Odpowiedzi szukam w "Pamiętniku", na który złożyły się dwa, ocalałe z ognia powstania warszawskiego, zeszyty z dziennikiem poety.
Z pierwszej części (obejmującej okres od 15 grudnia 1941 do 25 listopada 1942 roku) wyłania się obraz młodego człowieka, który stara się za wszelką cenę zaistnieć literacko. Krótkie zapisy wypełniają relacje ze spotkań, przeczytane książki, notatki dotyczące utworów, które tworzy poeta lub pomysły na nowe. To Trzebiński jakiego znamy – ten, który jest pewny siebie, chce uwodzić kobiety, stara się zorganizować sobie życie, tworzy tabele z wynikami swojej pracy, skrupulatnie zapisuje dochody i wydatki. To Trzebiński, który pracuje ponad swoje siły, chodzi "wiecznie głodny i niewyspany" [2], żyje ideą. Wpisy tu są krótkie, zdania urywane, myśli często zapisywane hasłowo – to Trzebiński, który się śpieszy i spala się.

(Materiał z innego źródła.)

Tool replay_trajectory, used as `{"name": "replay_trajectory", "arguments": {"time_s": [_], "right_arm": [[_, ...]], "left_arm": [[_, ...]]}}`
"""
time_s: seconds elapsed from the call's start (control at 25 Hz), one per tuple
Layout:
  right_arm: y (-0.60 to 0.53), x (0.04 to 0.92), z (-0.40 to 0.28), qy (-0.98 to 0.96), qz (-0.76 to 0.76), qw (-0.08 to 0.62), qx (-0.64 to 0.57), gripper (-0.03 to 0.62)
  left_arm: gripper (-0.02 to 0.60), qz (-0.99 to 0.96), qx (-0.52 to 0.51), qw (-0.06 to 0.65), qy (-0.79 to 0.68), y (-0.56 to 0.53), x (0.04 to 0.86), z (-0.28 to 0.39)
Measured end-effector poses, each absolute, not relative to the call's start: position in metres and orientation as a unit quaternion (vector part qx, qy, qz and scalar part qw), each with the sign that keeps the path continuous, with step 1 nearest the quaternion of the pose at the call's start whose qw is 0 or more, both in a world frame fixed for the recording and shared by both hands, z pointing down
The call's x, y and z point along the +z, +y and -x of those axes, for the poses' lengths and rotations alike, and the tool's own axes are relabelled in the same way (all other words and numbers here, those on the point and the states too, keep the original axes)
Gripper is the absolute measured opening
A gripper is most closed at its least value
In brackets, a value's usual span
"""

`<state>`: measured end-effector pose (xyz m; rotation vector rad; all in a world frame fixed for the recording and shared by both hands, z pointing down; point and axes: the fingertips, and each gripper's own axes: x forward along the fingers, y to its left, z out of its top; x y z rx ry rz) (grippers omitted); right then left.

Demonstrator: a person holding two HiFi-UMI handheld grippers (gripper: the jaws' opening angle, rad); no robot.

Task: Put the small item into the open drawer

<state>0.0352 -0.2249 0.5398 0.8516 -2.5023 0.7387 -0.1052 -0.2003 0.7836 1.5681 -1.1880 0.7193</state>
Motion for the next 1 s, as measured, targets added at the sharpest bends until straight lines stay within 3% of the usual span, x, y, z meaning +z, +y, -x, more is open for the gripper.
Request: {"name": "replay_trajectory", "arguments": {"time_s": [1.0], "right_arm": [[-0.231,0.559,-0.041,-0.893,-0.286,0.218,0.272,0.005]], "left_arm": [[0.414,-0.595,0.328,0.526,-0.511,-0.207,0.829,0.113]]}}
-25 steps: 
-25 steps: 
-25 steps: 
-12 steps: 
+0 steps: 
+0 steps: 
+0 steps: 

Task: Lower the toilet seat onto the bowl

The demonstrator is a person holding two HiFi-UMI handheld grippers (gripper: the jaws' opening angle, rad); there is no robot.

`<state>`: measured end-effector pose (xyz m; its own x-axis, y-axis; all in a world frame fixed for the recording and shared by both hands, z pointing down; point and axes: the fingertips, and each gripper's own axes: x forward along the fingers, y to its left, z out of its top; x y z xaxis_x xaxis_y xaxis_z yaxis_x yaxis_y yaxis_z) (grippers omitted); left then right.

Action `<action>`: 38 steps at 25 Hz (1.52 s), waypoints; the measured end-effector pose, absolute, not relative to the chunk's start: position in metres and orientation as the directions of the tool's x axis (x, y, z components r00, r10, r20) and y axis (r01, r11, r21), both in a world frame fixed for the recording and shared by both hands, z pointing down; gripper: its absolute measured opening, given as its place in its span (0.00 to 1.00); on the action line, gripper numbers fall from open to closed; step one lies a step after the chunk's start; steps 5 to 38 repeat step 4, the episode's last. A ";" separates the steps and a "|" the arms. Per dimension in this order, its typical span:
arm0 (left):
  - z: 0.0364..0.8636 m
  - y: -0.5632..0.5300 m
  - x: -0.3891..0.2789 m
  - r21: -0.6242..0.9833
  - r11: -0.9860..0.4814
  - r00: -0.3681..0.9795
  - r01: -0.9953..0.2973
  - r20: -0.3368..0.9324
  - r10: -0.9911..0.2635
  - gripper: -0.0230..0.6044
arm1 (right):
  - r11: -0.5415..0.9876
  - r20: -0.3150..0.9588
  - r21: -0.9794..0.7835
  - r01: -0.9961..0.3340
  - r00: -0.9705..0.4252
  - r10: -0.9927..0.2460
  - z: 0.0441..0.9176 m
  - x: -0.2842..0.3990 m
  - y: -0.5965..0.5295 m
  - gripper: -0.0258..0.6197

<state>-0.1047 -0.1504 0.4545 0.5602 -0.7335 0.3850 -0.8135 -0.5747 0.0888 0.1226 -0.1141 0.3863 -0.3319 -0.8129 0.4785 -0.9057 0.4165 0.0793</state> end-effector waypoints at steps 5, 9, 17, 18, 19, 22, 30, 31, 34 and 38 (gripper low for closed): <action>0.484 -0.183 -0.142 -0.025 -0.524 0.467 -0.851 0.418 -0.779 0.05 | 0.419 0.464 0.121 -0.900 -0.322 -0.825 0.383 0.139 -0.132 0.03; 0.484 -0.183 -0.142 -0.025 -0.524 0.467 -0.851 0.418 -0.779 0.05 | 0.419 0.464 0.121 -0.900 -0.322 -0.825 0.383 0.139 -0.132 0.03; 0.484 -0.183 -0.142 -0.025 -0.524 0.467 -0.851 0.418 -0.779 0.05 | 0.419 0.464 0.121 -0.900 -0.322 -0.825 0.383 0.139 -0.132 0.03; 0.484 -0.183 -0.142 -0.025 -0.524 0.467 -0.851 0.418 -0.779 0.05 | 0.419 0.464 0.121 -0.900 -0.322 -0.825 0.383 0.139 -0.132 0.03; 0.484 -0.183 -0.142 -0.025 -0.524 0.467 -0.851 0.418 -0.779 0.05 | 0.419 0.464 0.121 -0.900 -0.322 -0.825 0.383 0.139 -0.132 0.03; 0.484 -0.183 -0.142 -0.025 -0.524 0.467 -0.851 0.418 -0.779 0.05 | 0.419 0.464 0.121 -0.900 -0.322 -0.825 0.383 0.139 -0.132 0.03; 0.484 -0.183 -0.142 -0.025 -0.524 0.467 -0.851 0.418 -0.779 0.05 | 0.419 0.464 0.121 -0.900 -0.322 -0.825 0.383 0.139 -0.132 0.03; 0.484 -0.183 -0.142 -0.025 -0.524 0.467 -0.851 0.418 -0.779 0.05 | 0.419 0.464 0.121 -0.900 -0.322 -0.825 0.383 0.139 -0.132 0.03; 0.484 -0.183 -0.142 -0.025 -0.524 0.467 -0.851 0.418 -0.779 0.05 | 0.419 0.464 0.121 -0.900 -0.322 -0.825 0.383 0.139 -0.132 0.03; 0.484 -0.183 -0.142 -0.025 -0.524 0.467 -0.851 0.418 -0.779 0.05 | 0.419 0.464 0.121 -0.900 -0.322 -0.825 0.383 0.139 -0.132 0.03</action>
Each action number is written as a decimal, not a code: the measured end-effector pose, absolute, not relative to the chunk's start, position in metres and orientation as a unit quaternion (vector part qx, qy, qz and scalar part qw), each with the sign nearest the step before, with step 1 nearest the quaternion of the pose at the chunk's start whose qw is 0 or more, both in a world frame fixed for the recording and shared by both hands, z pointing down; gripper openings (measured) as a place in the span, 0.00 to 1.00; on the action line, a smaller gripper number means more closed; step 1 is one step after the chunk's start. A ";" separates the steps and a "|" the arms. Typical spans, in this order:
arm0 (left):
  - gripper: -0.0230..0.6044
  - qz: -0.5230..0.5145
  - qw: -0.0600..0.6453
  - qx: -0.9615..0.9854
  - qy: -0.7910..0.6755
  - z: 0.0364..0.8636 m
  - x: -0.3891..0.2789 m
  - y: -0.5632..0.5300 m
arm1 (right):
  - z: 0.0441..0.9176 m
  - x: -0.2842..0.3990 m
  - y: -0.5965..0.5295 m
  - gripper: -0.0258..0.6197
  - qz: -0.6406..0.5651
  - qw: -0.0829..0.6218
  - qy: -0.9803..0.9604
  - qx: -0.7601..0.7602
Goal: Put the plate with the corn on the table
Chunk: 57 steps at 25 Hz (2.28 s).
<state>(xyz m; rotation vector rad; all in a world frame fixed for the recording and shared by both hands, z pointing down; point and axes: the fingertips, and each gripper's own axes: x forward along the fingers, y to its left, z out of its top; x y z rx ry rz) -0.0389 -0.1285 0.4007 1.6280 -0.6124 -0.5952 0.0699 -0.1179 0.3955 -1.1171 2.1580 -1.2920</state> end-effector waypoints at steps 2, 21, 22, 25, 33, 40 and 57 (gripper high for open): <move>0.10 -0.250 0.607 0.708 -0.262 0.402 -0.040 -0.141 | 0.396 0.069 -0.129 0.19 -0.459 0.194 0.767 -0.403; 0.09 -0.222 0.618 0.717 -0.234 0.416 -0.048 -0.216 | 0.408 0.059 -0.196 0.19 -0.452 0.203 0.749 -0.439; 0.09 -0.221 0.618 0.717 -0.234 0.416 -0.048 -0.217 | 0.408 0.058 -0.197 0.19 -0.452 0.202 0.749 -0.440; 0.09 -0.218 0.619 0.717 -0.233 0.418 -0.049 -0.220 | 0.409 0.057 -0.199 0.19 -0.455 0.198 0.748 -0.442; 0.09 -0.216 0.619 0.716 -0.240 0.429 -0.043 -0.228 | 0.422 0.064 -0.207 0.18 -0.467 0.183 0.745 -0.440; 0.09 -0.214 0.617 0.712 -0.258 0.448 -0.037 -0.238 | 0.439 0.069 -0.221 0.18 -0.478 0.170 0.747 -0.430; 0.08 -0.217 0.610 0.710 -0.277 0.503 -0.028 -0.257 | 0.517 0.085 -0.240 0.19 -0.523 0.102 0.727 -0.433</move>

Ale potem następuje druga część [3], w której zapisy są już dłuższe i bardziej refleksyjne. Trzebiński traci najbliższego przyjaciela – Wacława Bojarskiego, próbuje zabić w sobie miłość do Anny. Widzimy jak ten dumny chłopak męczy się, przeżywa swoją samotność, jak szarpią nim sprzeczności. Pojawia się refleksja nad wiarą, samotnością, śmiercią. Z czasem przybiera ona formę modlitwy.
Trzebiński pisze: "Nigdy nie buntowałem się przeciw śmierci. – Ty, wiesz to przecież – ale buntuję się przeciw śmierci bezcelowej. To nie daje nic i niczemu nie służy." [4]
O ironio! Nie zabiła Trzebińskiego działalność konspiracyjna, chociaż był poszukiwany przez gestapo. Zabił go głód – poetę zatrzymano w fabrycznej stołówce, w której nielegalnie jadał obiady. Miał przy sobie fałszywą kenkartę, więc nierozpoznany przez Niemców trzeci redaktor naczelny "Sztuki i Narodu" - Andrzej Trzebiński, został rozstrzelany 12 listopada 1943 roku podczas ulicznej egzekucji na rogu Nowego Światu i do dziś nie doczekał się własnego grobu. Obecnie trochę zapomniany, pozostaje w cieniu nazwisk Baczyńskiego i Gajcego, a szkoda, bo to postać ciekawa i niejednoznaczna.
Według jednej z legend w chwili śmierci miał Trzebiński zagipsowane usta. Ale nie udało się go uciszyć, mówi do nas jego spuścizna, mówią karty jego dziennika.
_______________
[1] Cyt. za: P. Rodak, O Andrzeju Trzebińskim i jego "Pamiętniku", [w:] A. Trzebiński, Pamiętnik, Warszawa 2001, s. 6.
[2] Loc. cit.
[3] Zapisy z drugiego zeszytu nie są datowane, ale można przypuszczać, że pisane są od maja do października 1943 roku.
[4] A. Trzebiński, op. cit., s. 231.